Let $K$ be a finite field extension of $\mathbb{Q}$ of degree $n$. Let $\mathcal{O}_K$ denote the ring of integers of $K$. I am trying to prove the following:
Claim: Let $I$ be a nonzero ideal of $\mathcal{O}_K$. Then $I$ is a free $\mathbb{Z}$-module of rank $n$.
Viewing $\mathcal{O}_K$ as a $\mathbb{Z}$-module I am aware that $\mathcal{O}_K$ is itself free of rank $n$ and since $\mathbb{Z}$ is a PID this means that any submodule of $\mathcal{O}_K$ is also free of rank $m$ with $m\leq n$. What I can't seem to show is that in this case $m = n$.
Question: How can I prove that the rank of $I$ is in fact equal to $n$? (I would be happy with a reference that answers this as well.)
Ideas That I've Tried
In Number Theory: Algebraic Numbers and Functions by Koch, it is mentioned that the statement follows from the theorem below.
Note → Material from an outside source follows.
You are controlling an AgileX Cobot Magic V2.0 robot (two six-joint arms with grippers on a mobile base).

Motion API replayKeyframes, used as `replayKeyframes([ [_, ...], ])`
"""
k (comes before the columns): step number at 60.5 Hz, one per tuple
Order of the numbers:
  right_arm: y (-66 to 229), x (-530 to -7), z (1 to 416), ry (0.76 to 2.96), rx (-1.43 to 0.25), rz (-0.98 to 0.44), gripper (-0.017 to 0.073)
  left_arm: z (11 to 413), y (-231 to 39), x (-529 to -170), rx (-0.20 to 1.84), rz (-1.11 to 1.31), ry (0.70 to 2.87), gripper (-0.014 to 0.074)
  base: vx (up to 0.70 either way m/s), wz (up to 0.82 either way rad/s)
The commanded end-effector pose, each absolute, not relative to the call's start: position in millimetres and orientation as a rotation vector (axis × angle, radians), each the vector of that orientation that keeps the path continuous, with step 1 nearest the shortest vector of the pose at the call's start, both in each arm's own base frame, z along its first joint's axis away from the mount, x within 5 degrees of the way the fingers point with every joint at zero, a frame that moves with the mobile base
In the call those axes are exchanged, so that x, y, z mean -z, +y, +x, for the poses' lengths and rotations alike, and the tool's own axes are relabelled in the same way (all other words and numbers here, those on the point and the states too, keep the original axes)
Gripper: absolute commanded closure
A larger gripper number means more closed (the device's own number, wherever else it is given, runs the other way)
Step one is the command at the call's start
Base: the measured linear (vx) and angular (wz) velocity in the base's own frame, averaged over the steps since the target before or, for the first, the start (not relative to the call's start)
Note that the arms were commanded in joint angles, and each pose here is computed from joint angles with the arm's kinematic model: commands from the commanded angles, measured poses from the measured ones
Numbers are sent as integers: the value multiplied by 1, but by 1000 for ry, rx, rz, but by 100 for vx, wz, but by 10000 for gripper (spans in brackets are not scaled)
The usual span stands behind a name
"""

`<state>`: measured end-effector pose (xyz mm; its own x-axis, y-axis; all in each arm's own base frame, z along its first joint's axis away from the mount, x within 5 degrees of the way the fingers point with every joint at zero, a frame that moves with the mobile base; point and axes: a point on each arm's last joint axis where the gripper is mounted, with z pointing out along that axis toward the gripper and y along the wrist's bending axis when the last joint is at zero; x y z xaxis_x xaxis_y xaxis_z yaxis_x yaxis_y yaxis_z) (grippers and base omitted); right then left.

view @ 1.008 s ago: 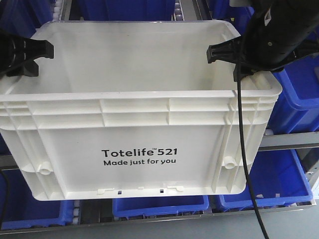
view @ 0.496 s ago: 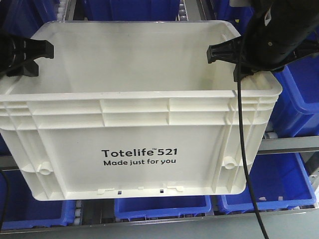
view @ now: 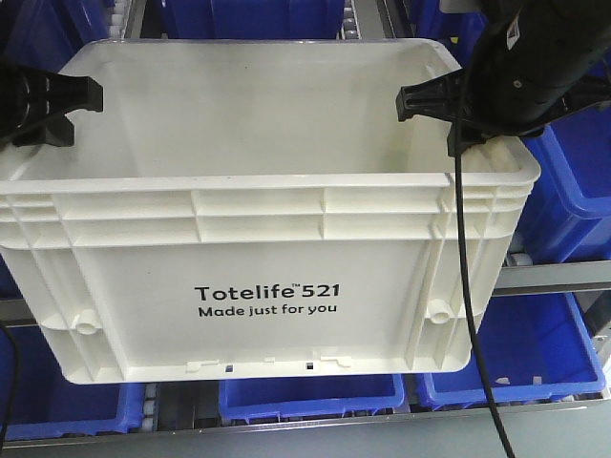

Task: Move bin from left to right shelf
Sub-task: 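Push the held crate forward onto the shelf rollers with both grippers, then lower the crate onto the shelf and open both grippers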

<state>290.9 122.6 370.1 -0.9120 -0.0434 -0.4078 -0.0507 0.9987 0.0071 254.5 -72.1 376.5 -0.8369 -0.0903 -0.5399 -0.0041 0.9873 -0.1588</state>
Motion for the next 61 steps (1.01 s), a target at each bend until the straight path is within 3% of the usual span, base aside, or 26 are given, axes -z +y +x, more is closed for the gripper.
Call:
replayKeyframes([
  [1,113,-398,288,2575,1,-56,567,252,-75,-409,287,-23,2336,502,0,0],
  [13,108,-402,295,2489,84,-66,567,257,-77,-416,309,9,2235,502,0,0],
  [29,99,-413,310,2288,194,31,567,272,-86,-432,392,59,1996,502,0,0],
  [61,115,-385,360,2129,249,-2,567,346,-106,-376,348,79,1968,502,0,0],
])
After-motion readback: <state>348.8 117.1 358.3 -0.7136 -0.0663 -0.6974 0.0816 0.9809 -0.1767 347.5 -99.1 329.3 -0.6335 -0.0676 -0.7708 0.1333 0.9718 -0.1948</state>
Here $\Gamma$ is a PID and $K$ a separable degree $n$ extension of the field of fractions of $\Gamma$. "Complete module" means "free $\Gamma$-module of rank n."
Theorem (Koch): Let $O$ be a subring of $\mathcal{O}_K$ that is closed with respect to multiplication by elements of $\Gamma$ and whose quotient field is equal to $K$. Then $O$ is a complete module in $K$.
The only nontrivial thing involved in using this theorem is to show that the field of fractions of $I$ is equal to $K$, which I cannot figure out how to do.
Another option would be to try a method similar to how one proves that $\mathcal{O}_K$ is free of rank $n$. Namely, find some $\mathbb{Z}$-module $M$ of rank $n$ that is contained in $I$. Then we have $M \subseteq I \subseteq \mathcal{O}_K$. Since $I$ can be sandwiched between two free modules of rank $n$ then it is also free of rank $n$. So far I have been unsuccessful in producing such an $M$ however.
Let $x_1, x_2,\cdots, x_n$ be an integral basis of $\mathcal{O}_K$. Since $I$ is nonzero, we can select $a\neq 0$, $a\in I$, then $ax_1, ax_2,\cdots, ax_n$ are in $I$, and they are linear independent over $\mathbb{Z}$.
Hence $I$ is a free $\mathbb{Z}$-module of rank $n$.